Department of Chemical Science and Technologies, University of Rome Tor Vergata, Via della Ricerca Scientifica, 00133 Rome, Italy.
Department of Chemical Science and Technologies, University of Rome Tor Vergata, Via della Ricerca Scientifica, 00133 Rome, Italy.
Biosens Bioelectron. 2019 Feb 1;126:346-354. doi: 10.1016/j.bios.2018.10.014. Epub 2018 Oct 13.

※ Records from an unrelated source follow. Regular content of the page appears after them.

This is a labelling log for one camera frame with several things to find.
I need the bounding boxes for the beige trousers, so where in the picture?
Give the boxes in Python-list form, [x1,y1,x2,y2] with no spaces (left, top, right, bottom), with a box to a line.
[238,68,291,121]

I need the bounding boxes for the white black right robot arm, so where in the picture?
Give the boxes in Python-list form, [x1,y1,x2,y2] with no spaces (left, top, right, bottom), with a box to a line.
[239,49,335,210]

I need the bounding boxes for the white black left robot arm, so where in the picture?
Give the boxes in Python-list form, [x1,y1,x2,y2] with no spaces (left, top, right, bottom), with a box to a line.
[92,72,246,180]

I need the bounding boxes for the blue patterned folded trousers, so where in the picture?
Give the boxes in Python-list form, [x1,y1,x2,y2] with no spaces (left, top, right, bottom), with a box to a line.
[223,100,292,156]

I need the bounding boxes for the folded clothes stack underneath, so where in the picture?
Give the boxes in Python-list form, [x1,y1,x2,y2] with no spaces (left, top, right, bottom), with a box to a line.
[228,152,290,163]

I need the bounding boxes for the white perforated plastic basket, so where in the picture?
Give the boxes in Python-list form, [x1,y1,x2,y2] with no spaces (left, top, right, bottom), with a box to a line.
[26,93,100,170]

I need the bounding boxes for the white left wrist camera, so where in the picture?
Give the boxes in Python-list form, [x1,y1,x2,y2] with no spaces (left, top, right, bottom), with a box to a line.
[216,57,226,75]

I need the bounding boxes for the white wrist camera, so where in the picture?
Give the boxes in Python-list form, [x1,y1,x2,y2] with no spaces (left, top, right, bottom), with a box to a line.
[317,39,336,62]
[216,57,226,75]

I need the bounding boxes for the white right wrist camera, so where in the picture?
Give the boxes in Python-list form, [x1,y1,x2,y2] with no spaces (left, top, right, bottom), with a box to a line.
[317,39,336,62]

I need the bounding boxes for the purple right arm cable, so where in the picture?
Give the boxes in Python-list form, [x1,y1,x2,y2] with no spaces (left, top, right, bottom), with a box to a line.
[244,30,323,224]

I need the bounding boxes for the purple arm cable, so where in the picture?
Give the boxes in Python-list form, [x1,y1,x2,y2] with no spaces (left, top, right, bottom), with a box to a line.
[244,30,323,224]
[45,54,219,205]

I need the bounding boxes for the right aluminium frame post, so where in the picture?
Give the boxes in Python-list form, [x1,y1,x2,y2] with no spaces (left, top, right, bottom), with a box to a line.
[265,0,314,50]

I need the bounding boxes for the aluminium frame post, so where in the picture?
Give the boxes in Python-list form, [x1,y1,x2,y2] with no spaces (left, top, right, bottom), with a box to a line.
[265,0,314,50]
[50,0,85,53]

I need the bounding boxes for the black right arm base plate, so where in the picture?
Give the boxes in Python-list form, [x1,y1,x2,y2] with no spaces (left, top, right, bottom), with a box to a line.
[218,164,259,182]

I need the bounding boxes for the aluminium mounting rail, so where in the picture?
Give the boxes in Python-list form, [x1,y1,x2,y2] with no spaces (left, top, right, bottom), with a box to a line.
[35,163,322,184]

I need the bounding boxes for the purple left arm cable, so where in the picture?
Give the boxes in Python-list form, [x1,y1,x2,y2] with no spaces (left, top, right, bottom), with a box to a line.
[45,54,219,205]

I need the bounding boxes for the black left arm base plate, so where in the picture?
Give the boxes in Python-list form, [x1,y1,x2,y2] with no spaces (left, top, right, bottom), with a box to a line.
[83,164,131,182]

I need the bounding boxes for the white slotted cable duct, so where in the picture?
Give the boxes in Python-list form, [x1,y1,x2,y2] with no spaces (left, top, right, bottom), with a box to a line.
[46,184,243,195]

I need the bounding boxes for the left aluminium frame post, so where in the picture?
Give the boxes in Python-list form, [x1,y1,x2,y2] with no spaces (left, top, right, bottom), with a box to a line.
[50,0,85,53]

Herein, we propose the first three-dimensional origami paper-based device for the detection of several classes of pesticides by combining different enzyme-inhibition biosensors. This device was developed by integrating two different office paper-based screen-printed electrodes and multiple filter paper-based pads to load enzymes and enzymatic substrates. The versatile analysis of different pesticides was carried by folding and unfolding the filter paper-based structure, without any addition of reagents and any sample treatment (i.e. dilution, filtration, pH adjustment). The paper-based platform was employed to detect paraoxon, 2,4-dichlorophenoxyacetic acid, and atrazine by exploiting the capability of these different types of pesticides (i.e. organophosphorus insecticides, phenoxy-acid herbicides, and triazine herbicide) to inhibit butyrylcholinesterase, alkaline phosphatase, and tyrosinase, respectively. The degree of inhibition correlating to the quantity of pesticides was evaluated by chronoamperometrically monitoring the enzymatic activity in the absence and in the presence of pesticides by using a portable potentiostat. To improve the sensitivity, the paper-based electrodes were modified with carbon black alone in the case of platforms for 2,4-dichlorophenoxyacetic acid and atrazine detection, or decorated with Prussian blue nanoparticles for the detection of paraoxon. The paper-based device was applied for the detection of paraoxon, 2,4-dichlorophenoxyacetic acid, and atrazine at ppb level in both standard solutions and river water sample. The accuracy of this origami multiple paper-based electrochemical biosensor was evaluated in river water by recovery studies, obtaining satisfactory values (e.g. for paraoxon 90 ± 1% and 88 ± 2%, for 10 and 20 ppb, respectively). The proposed three-dimensional origami paper device allows for rapid, cost-effective and accurate pesticide detection in surface water as a result of combining filter and office papers, screen-printing, wax-printing and nanomaterial technology.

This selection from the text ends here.